The line `y=x+rho` (p is parameter) cuts the ellipse `(x^(2))/(a^(2))+(y^(2))/(b^(2))=1` at P and Q, then prove that mid point of PQ lies on `a^(2)y=-b^(2)x`.

To solve the problem step by step, we need to find the midpoint of the points P and Q where the line \( y = x + p \) intersects the ellipse given by the equation \( \frac{x^2}{a^2} + \frac{y^2}{b^2} = 1 \).
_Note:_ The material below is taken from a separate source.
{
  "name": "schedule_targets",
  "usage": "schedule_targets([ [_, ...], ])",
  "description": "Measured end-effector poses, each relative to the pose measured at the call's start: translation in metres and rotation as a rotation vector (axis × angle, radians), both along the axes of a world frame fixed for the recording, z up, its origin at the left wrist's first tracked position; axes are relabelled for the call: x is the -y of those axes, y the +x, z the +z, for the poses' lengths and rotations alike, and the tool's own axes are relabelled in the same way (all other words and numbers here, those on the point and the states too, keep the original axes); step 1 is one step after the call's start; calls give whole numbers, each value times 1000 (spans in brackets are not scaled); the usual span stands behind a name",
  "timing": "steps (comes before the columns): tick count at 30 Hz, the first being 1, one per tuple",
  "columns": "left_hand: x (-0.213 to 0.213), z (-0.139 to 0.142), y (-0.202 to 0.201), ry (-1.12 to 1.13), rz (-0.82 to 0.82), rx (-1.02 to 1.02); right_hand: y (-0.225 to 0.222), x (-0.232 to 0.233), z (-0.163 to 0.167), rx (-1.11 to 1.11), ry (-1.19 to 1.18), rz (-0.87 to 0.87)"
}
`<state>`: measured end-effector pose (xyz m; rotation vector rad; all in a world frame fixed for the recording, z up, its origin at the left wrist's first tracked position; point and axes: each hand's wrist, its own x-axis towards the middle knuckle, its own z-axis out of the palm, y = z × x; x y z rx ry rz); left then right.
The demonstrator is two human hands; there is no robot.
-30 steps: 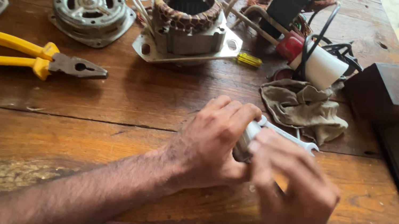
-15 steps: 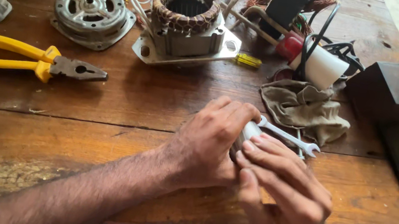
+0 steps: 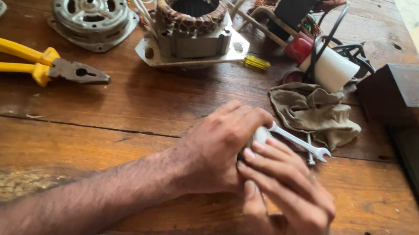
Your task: The person works on a small electric motor component at a wooden workbench, holding the aluminum housing steady with one hand while using a screwdriver-like tool on its parts. They then press and fit the rotor assembly into the housing by hand, repositioning the part repeatedly to seat it.
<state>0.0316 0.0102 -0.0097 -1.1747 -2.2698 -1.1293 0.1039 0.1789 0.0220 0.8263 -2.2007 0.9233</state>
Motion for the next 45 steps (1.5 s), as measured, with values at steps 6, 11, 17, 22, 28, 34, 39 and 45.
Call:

We will then show that this midpoint lies on the line \( a^2y = -b^2x \). ### Step 1: Substitute the line equation into the ellipse equation Given the line \( y = x + p \), we can substitute this into the ellipse equation: \[ \frac{x^2}{a^2} + \frac{(x + p)^2}{b^2} = 1 \] ### Step 2: Expand and simplify the equation Expanding \( (x + p)^2 \): \[ \frac{x^2}{a^2} + \frac{x^2 + 2px + p^2}{b^2} = 1 \] Combining terms: \[ \frac{x^2}{a^2} + \frac{x^2}{b^2} + \frac{2px}{b^2} + \frac{p^2}{b^2} = 1 \] ### Step 3: Multiply through by \( a^2b^2 \) to eliminate denominators \[ b^2x^2 + a^2x^2 + 2apx + a^2p^2 = a^2b^2 \] Combining the \( x^2 \) terms: \[ (b^2 + a^2)x^2 + 2apx + (a^2p^2 - a^2b^2) = 0 \] ### Step 4: Use the quadratic formula to find the x-coordinates of P and Q This is a quadratic equation in \( x \): \[ Ax^2 + Bx + C = 0 \] Where: - \( A = b^2 + a^2 \) - \( B = 2ap \) - \( C = a^2p^2 - a^2b^2 \) The roots \( x_1 \) and \( x_2 \) (the x-coordinates of points P and Q) can be found using the quadratic formula: \[ x = \frac{-B \pm \sqrt{B^2 - 4AC}}{2A} \] ### Step 5: Find the midpoint of P and Q The x-coordinate of the midpoint \( M \) is: \[ x_m = \frac{x_1 + x_2}{2} = \frac{-B}{2A} = \frac{-2ap}{2(b^2 + a^2)} = \frac{-ap}{b^2 + a^2} \] The y-coordinates of points P and Q can be found by substituting \( x_1 \) and \( x_2 \) back into the line equation: \[ y_1 = x_1 + p, \quad y_2 = x_2 + p \] Thus, the y-coordinate of the midpoint \( M \) is: \[ y_m = \frac{y_1 + y_2}{2} = \frac{(x_1 + p) + (x_2 + p)}{2} = \frac{(x_1 + x_2) + 2p}{2} = \frac{-B + 2p}{2} = \frac{-2ap + 2p}{2(b^2 + a^2)} = \frac{(2p(1 - a))}{2(b^2 + a^2)} = \frac{p(1 - a)}{b^2 + a^2} \] ### Step 6: Show that the midpoint lies on the line \( a^2y = -b^2x \) Substituting \( x_m \) and \( y_m \) into the line equation \( a^2y = -b^2x \): \[ a^2 \left(\frac{p(1 - a)}{b^2 + a^2}\right) = -b^2 \left(\frac{-ap}{b^2 + a^2}\right) \] This simplifies to: \[ \frac{a^2p(1 - a)}{b^2 + a^2} = \frac{ab^2p}{b^2 + a^2} \] Since both sides are equal, we conclude that the midpoint \( M \) lies on the line \( a^2y = -b^2x \).